# What to work on
A stretch of the entries below is to be set down exactly, running from the line with "Detect left green" through the line with "What moved in", both included, and no other line.
════
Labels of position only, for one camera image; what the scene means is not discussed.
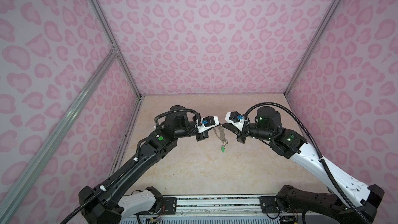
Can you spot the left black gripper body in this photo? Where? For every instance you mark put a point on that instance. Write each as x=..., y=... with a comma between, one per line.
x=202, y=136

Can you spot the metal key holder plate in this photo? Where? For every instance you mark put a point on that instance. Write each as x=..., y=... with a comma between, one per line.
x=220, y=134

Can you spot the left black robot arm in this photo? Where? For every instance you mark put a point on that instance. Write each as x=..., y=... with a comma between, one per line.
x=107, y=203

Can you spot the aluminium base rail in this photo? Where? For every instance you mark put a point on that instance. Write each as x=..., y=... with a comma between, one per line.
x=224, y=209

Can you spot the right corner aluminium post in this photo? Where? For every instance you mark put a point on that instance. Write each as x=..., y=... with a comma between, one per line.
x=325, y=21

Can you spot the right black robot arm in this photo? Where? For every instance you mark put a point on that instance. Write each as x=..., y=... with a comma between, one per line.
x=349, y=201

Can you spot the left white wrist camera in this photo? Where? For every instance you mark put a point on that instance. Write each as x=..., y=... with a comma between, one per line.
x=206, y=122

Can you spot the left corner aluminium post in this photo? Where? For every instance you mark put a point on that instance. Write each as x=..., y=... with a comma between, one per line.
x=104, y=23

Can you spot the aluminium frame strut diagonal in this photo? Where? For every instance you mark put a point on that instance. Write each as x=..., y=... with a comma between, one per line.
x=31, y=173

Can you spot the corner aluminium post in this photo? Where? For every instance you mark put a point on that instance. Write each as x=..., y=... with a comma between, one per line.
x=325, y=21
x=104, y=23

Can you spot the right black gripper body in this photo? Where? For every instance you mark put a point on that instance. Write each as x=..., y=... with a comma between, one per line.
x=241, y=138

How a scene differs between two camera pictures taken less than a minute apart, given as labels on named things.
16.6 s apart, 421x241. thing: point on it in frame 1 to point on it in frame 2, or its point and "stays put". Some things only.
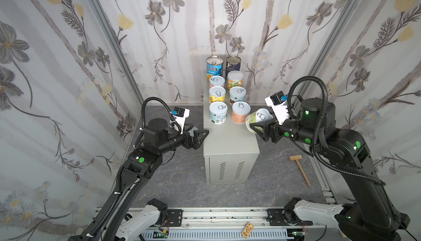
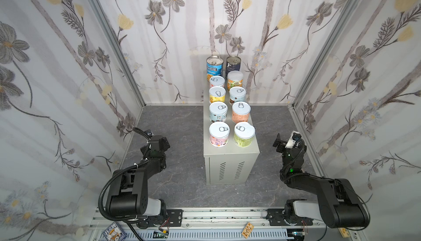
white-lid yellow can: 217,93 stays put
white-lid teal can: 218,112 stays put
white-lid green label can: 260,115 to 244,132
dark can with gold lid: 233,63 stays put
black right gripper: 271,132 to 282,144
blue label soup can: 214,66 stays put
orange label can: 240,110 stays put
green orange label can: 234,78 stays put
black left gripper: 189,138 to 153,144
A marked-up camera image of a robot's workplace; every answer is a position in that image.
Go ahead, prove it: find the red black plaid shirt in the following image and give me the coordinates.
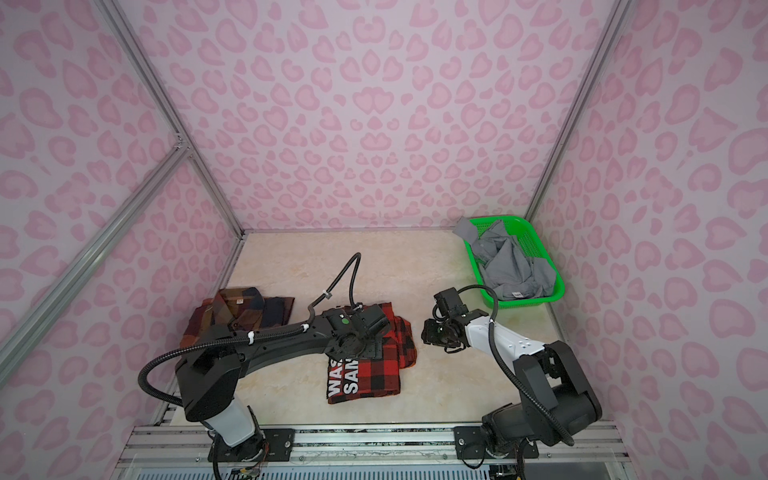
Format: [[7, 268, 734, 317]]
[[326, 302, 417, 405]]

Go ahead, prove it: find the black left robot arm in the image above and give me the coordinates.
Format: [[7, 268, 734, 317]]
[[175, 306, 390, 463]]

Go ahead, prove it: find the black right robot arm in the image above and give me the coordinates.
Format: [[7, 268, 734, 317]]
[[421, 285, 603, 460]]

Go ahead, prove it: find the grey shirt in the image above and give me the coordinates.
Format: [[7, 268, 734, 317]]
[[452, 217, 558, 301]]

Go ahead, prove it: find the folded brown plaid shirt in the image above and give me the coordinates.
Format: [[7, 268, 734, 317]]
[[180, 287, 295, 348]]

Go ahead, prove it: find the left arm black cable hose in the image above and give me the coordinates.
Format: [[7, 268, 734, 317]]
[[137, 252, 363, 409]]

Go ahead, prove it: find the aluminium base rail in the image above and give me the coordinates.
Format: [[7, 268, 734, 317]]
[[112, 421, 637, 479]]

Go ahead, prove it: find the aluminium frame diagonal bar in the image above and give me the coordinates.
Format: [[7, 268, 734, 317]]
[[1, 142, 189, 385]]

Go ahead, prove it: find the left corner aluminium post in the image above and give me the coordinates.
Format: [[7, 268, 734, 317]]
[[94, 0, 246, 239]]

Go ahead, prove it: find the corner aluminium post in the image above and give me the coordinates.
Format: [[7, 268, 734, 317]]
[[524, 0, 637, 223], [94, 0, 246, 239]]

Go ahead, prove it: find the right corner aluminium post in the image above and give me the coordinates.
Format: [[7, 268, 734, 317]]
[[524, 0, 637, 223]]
════
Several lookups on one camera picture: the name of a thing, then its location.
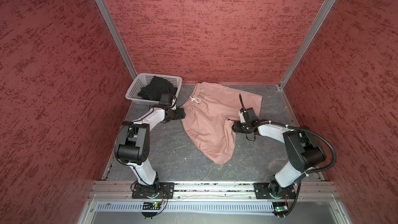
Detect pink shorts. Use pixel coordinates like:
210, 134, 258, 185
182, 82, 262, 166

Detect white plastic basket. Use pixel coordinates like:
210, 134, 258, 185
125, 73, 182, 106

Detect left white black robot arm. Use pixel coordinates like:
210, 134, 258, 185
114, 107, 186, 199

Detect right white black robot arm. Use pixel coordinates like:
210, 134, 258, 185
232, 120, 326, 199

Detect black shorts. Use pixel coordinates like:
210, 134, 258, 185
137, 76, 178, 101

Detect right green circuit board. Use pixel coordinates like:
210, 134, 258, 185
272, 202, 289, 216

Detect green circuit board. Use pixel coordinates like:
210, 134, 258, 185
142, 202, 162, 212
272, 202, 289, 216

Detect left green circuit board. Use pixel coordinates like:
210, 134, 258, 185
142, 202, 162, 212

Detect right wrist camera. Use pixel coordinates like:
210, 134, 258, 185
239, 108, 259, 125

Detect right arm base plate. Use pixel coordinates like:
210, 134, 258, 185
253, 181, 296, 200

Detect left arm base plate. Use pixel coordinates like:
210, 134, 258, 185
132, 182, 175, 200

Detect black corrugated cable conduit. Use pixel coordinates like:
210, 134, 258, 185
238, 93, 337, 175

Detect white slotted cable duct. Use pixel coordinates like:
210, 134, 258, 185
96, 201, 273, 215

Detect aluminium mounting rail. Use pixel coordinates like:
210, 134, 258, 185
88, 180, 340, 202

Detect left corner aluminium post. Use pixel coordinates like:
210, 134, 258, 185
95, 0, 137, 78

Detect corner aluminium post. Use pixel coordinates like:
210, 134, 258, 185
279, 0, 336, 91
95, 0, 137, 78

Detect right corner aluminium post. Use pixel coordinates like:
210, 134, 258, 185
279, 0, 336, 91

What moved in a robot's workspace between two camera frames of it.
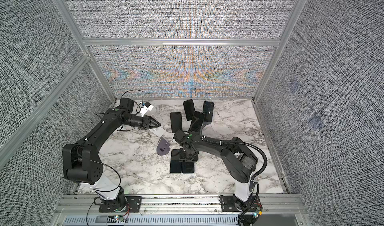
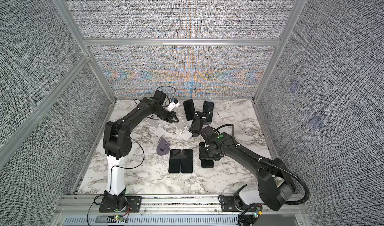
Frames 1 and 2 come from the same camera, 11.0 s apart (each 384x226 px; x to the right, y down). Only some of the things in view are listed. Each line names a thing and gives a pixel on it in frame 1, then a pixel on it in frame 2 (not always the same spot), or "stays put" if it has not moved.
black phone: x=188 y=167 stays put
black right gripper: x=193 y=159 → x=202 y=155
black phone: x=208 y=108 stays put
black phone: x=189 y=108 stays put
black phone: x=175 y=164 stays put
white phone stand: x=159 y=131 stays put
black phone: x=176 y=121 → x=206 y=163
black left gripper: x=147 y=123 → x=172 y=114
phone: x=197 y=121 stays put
════
# Expected output
Detect left green circuit board. Use pixel coordinates like:
210, 134, 258, 185
142, 202, 162, 212

Detect right wrist camera. Use pixel coordinates like:
210, 134, 258, 185
239, 108, 259, 125

Detect right arm base plate. Use pixel coordinates like:
210, 134, 258, 185
253, 181, 296, 200

Detect left arm base plate. Use pixel coordinates like:
210, 134, 258, 185
132, 182, 175, 200

Detect black corrugated cable conduit. Use pixel coordinates like:
210, 134, 258, 185
238, 93, 337, 175

Detect white slotted cable duct. Use pixel coordinates like:
210, 134, 258, 185
96, 201, 273, 215

Detect aluminium mounting rail. Use pixel coordinates like:
210, 134, 258, 185
88, 180, 340, 202

Detect left corner aluminium post. Use pixel coordinates like:
210, 134, 258, 185
95, 0, 137, 78

Detect corner aluminium post. Use pixel coordinates like:
210, 134, 258, 185
279, 0, 336, 91
95, 0, 137, 78

Detect right corner aluminium post. Use pixel coordinates like:
210, 134, 258, 185
279, 0, 336, 91

What moved in a robot's workspace between two camera frames of it.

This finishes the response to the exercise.